The Rockland High School basketball culture is immense, cultivated by the Bulldogs many great successes over the years. They are currently coached by Fred Damon, who has held the title since the 2004-05 season. The team has qualified for the MIAA state tournament 51 out of the last 55 seasons, one of the top qualification records across all divisions in Massachusetts. The school most recently won the state tournament in 2004, under Head Coach Bob Fisher. Finishing the regular season with a 24-2 record, Rockland defeated Cardinal Spellman in the South Sectional Semi-Finals, one of the only teams to defeat them in the regular season. Advancing to the South Sectional Finals, Rockland knocked off their longtime rival, the Norwell Clippers, in dramatic fashion to move onto the State Semi-Finals at the then Fleet Center. The Bulldogs upset Lynn Tech in the Semi-Finals, and, led by Captain Joe Coppens' 31 points, beat New Leadership High School, 63-60, in the State Championship game. The school also won the state tournament for Division II in 1972. Between 2007 and 2018, the Bulldogs only missed qualification for the State Tournament in the 2008–2009 season, and multiple times made deep runs, including Sweet Sixteen appearances in 2013 and 2016. Beginning in the 2010–11 season, the Bulldogs withdrew from the Patriot League and began competing in the South Shore League, a league that is more tailored to the smaller school size and relative distance of the schools.

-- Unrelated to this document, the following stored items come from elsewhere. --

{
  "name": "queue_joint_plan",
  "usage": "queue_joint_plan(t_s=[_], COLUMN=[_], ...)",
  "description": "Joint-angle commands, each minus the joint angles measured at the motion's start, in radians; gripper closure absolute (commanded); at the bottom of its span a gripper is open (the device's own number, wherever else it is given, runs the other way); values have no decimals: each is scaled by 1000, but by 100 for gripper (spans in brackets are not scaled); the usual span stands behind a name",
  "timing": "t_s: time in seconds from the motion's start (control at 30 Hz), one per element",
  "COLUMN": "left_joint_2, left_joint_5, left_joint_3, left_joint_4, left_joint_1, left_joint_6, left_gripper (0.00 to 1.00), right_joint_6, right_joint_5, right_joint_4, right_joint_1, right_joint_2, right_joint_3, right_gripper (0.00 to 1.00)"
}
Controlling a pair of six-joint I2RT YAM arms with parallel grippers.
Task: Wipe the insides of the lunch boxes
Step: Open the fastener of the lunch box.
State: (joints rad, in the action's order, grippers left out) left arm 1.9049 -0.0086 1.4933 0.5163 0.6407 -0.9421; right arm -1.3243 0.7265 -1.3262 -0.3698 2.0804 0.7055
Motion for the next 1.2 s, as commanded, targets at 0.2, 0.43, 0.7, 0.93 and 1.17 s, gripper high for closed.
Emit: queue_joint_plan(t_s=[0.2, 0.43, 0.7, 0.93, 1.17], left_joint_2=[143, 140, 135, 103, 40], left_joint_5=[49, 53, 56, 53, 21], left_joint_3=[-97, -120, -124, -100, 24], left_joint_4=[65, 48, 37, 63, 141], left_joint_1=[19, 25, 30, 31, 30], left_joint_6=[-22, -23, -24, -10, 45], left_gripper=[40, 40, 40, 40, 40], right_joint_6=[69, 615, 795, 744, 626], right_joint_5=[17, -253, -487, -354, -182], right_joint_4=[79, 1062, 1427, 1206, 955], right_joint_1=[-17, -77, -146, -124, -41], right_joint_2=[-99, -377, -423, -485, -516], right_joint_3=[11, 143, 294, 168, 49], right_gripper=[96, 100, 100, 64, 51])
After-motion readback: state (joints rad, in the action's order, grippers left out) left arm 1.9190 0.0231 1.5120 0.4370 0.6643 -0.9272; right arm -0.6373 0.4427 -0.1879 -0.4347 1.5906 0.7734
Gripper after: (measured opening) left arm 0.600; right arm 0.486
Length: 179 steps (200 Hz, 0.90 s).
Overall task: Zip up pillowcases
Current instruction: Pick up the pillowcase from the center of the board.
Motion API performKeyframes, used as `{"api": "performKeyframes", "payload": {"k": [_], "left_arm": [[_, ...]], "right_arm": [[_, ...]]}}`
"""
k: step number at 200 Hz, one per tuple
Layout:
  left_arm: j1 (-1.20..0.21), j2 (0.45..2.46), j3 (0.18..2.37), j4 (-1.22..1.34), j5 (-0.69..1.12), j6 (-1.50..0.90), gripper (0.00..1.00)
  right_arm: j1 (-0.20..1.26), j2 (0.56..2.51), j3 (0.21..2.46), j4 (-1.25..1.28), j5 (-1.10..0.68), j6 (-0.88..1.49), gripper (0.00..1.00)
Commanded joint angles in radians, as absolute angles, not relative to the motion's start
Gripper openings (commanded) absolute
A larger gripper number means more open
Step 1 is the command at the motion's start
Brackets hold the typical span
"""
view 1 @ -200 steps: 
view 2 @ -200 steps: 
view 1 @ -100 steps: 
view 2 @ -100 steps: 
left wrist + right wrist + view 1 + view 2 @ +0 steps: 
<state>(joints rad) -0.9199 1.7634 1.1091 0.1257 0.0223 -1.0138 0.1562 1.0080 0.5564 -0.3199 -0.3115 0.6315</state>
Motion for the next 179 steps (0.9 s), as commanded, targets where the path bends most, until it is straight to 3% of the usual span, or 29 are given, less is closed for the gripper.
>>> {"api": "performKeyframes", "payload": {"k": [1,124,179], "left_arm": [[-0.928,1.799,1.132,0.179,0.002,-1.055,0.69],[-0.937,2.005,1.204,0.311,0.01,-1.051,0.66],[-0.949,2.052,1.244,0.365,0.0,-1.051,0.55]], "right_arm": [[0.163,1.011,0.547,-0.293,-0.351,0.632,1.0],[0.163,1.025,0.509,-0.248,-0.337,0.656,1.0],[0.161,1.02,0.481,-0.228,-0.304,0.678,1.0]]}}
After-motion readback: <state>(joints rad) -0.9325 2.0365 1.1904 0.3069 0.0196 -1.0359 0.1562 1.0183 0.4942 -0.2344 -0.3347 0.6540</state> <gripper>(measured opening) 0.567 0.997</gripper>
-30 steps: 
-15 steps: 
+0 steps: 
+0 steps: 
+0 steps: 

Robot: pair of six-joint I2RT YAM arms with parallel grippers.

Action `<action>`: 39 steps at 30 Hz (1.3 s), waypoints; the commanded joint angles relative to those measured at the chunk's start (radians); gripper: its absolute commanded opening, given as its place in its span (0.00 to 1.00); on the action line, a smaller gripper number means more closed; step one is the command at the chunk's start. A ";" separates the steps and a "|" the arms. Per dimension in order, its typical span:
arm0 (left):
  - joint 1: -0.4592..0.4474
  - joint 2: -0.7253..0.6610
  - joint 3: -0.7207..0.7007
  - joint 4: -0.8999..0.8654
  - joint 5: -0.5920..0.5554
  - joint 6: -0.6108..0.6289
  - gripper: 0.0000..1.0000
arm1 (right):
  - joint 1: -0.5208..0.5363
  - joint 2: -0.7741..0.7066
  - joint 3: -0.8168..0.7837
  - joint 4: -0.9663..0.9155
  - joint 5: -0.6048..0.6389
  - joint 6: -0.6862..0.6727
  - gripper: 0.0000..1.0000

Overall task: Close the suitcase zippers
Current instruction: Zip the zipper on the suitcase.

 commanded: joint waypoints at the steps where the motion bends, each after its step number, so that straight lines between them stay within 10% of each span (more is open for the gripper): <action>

In 2013, Rockland player Tyler Gibson was awarded the Massachusetts Gatorade Player of the Year. Since 2020, the team has struggled to maintain the high expectations that have been fostered over the last two decades of success; in the 2021–22 season, the program failed to qualify for the tournament with a record of 7–13. In the 2022–23 year, the Bulldogs qualified for the tournament by defeating Watertown in a tough road game preliminary round, but lost to the eventual state champions Archbishop Williams in a highly competitive game, 64-57. However, in the 2023–24 season, the Bulldogs struggled again, with a 6–14 record and a second season in three years of failing to qualify for the MIAA Division IV tournament.

===Football===

- State Champions - 1992, 1998, 2000, 2021

===Hockey===

The Rockland hockey team made a run to the South Sectional Finals in 2011-12, posting a regular season record of 14–5–1 while knocking off Blue Hills Regional and Somerset-Berkley in the first two round respectively. In the South semifinals, Rockland matched up against the No. 2 team in the state and No. 1 in the south: Medfield. The Warriors had the best goalie in the state by far, stopping 180 shots out of 202 taken up to that point. Serious underdogs, Rockland upset Medfield, 6–2, en route to the finals, where the scrappy Bulldogs fell to Medway High, 4–1.